## How to complete this task
Among the lines below, a stretch begins at the one with "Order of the" and ends at the one with "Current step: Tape". Repeat that stretch exactly, ends included.

[Stored dataset items]
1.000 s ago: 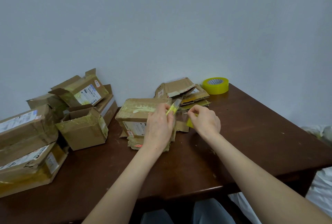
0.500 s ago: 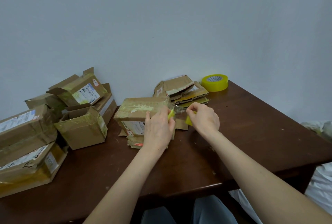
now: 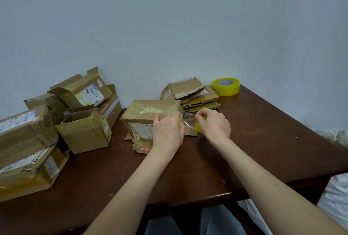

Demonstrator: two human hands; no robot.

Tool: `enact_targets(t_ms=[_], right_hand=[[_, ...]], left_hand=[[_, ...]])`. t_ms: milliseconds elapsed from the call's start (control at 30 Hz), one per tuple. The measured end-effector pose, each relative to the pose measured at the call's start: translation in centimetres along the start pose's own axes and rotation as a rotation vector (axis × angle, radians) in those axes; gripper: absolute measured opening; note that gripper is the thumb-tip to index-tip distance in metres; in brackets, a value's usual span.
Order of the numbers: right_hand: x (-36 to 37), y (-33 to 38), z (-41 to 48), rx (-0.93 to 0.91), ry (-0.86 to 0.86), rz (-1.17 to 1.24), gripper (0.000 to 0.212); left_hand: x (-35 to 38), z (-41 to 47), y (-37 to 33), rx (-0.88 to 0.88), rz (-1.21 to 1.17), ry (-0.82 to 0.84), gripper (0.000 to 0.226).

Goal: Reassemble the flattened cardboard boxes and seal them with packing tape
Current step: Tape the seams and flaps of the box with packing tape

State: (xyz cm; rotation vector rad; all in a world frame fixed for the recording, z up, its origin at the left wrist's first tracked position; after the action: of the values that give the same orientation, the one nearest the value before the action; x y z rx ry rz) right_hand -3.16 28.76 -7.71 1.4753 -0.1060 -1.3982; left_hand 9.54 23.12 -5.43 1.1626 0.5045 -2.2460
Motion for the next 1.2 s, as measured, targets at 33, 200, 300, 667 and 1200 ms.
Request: enact_targets(t_ms=[33, 200, 300, 667, 1200], right_hand=[[0.0, -0.1, 0.0, 0.006, -0.003, 0.012, 0.017], [-0.3, -0.5, 0.4, 0.048, -0.003, 0.082, 0.018], [-0.5, -0.7, 0.6, 0.08, -0.006, 0.141, 0.016], [-3.2, -1.1, 1.5, -0.018, -0.144, 0.435, 0.012], [-7.1, -3.9, 4.5, 0.0, -0.291, 0.357, 0.01]], left_hand=[[0.0, 0.0, 0.1, 0.0, -0.003, -0.001, 0.016], [0.1, -0.2, 0.5, 0.033, -0.009, -0.008, 0.017], [0.2, -0.4, 0.7, 0.047, 0.077, 0.045, 0.023], [0.9, -2.1, 0.6, 0.192, 0.153, -0.12, 0.017], [1.8, 5.0, -5.7, 0.236, -0.357, -0.368, 0.022]])
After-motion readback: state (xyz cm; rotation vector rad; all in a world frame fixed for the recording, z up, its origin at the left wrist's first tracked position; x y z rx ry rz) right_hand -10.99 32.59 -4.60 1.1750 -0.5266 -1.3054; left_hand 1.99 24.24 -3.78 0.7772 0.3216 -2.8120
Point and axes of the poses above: each hand's wrist, its own z-axis towards the middle knuckle, its own x-axis out of the palm, y = z × x, the point moved 3 cm from there along z, towards the middle knuckle, and after that the axes turned 3 degrees about x, right-handed, at the moved point
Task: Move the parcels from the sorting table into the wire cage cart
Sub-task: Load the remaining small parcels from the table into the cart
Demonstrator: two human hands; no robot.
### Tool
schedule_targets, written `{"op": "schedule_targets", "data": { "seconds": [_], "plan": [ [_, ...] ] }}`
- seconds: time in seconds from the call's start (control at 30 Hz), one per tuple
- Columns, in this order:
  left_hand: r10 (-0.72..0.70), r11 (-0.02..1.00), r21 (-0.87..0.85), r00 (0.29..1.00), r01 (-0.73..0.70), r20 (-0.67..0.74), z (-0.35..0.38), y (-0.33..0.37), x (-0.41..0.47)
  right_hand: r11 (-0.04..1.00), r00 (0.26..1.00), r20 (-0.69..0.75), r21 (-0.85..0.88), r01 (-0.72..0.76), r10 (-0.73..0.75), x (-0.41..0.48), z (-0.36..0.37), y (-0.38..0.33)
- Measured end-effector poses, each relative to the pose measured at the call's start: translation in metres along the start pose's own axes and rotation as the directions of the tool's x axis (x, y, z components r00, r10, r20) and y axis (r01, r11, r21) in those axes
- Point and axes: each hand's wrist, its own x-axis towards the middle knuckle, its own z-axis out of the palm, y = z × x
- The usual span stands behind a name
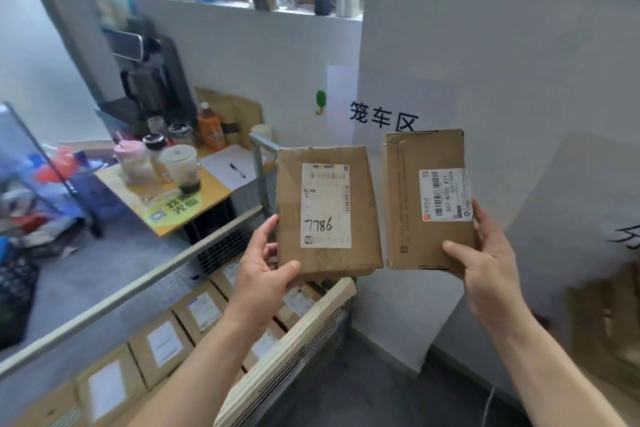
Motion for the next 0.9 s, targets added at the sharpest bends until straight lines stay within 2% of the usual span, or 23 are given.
{"op": "schedule_targets", "data": {
  "seconds": [0.17, 0.3, 0.67, 0.9],
  "plan": [
    [0.037, 0.999, -0.004, 0.984, -0.038, -0.174, -0.068, -0.006, -0.014, 1.0, 0.987, 0.161, -0.005, -0.015, 0.015, 0.0, 0.064, 0.007],
    [0.025, 1.0, 0.004, 0.958, -0.025, -0.285, -0.127, -0.016, -0.019, 1.0, 0.974, 0.228, -0.003, -0.012, 0.013, 0.0, 0.117, 0.013],
    [0.02, 0.999, -0.016, 0.918, -0.029, -0.396, -0.289, -0.022, -0.005, 0.998, 0.935, 0.351, -0.01, -0.058, 0.058, -0.012, 0.286, 0.031],
    [-0.01, 0.999, -0.042, 0.913, -0.008, -0.408, -0.353, -0.022, 0.008, 0.997, 0.928, 0.366, -0.016, -0.072, 0.072, -0.019, 0.363, 0.04]
  ]
}}
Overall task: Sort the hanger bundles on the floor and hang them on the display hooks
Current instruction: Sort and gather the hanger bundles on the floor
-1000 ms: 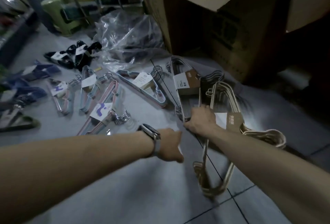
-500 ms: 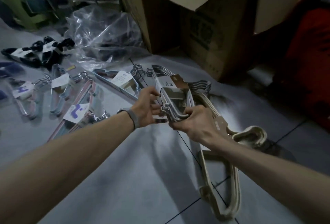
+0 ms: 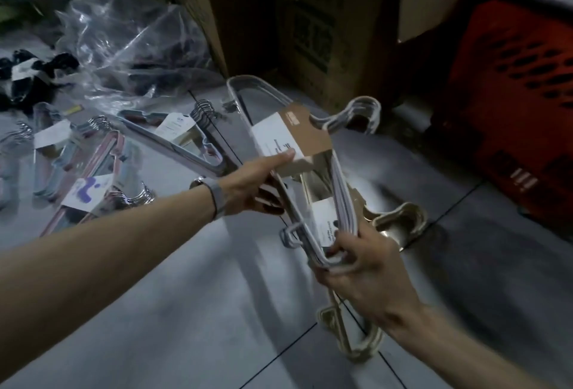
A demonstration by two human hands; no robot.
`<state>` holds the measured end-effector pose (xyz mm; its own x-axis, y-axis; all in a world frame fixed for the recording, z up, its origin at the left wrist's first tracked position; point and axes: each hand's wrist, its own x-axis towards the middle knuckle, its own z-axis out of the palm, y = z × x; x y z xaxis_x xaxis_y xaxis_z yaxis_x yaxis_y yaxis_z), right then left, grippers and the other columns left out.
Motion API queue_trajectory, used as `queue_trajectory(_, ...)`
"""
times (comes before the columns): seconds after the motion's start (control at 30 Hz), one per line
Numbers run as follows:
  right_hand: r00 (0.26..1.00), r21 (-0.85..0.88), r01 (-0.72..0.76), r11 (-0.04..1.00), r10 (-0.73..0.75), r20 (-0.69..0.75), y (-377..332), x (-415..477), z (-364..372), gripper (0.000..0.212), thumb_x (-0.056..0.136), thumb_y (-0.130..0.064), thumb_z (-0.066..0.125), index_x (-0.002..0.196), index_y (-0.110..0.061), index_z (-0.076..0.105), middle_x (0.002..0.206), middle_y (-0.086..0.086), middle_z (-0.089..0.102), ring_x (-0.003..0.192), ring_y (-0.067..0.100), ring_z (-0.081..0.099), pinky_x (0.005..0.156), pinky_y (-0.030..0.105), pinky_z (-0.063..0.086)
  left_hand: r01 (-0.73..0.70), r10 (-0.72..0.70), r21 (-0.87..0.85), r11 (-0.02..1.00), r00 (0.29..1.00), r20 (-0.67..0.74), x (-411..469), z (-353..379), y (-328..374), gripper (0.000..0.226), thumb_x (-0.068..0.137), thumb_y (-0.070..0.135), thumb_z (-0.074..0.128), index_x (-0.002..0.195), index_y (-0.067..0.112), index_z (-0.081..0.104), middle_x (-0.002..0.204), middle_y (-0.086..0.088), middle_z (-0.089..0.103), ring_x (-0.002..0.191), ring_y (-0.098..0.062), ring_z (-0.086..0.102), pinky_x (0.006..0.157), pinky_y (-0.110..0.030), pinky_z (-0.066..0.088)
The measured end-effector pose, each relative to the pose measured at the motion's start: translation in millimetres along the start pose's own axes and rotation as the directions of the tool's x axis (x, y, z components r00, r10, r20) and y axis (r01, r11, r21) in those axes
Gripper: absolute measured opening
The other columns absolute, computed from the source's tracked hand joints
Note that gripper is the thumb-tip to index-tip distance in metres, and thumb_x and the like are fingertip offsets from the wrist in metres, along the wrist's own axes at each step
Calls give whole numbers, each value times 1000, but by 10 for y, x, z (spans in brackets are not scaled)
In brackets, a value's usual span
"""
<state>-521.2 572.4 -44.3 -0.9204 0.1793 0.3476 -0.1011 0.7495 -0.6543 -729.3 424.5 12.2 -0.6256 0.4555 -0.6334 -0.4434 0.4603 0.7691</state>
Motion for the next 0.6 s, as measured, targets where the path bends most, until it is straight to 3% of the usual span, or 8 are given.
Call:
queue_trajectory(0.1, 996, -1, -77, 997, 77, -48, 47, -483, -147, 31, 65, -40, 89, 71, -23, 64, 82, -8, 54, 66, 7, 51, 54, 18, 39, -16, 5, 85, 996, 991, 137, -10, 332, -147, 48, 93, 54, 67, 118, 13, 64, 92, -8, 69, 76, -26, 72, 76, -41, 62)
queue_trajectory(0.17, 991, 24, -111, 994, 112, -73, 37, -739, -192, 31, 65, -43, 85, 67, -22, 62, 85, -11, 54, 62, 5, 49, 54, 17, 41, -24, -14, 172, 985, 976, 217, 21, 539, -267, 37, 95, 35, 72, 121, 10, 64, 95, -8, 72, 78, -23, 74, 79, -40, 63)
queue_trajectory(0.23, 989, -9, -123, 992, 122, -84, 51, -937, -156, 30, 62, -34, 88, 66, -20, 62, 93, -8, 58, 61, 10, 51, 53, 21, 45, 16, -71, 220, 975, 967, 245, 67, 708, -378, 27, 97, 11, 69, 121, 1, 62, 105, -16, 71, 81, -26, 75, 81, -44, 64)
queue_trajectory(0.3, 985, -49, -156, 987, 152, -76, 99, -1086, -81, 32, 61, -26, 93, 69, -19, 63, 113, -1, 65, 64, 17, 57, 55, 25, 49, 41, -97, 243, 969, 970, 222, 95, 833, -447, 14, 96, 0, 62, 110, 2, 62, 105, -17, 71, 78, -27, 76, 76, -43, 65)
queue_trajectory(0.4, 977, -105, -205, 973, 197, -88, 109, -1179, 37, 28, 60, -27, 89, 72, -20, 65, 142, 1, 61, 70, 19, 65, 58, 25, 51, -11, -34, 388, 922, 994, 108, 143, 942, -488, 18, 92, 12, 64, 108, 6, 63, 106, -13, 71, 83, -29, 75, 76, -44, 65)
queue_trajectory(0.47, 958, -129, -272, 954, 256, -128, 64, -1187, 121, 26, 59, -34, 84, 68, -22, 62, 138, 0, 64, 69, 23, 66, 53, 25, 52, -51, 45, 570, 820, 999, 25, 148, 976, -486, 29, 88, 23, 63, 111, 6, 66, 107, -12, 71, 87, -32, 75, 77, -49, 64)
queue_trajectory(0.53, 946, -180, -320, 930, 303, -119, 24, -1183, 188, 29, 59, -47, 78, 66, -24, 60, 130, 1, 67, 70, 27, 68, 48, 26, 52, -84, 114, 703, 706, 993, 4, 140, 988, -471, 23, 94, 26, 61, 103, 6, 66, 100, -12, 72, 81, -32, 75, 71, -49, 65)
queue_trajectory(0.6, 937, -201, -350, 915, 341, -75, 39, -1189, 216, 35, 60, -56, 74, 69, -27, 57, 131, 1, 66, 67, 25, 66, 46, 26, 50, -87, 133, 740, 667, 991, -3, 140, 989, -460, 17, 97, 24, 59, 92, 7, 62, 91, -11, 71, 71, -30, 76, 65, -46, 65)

## Answer area
Order of the numbers: right_hand: x (-36 to 37), y (-33 to 38), z (-41 to 48), rx (-0.93 to 0.91), ry (-0.86 to 0.86), rz (-1.17 to 1.24), gripper (0.000 to 0.212); left_hand: x (-35 to 38), z (-41 to 47), y (-37 to 33), rx (-0.88 to 0.88), rz (-1.21 to 1.17), ry (-0.82 to 0.84), gripper (0.000 to 0.226).

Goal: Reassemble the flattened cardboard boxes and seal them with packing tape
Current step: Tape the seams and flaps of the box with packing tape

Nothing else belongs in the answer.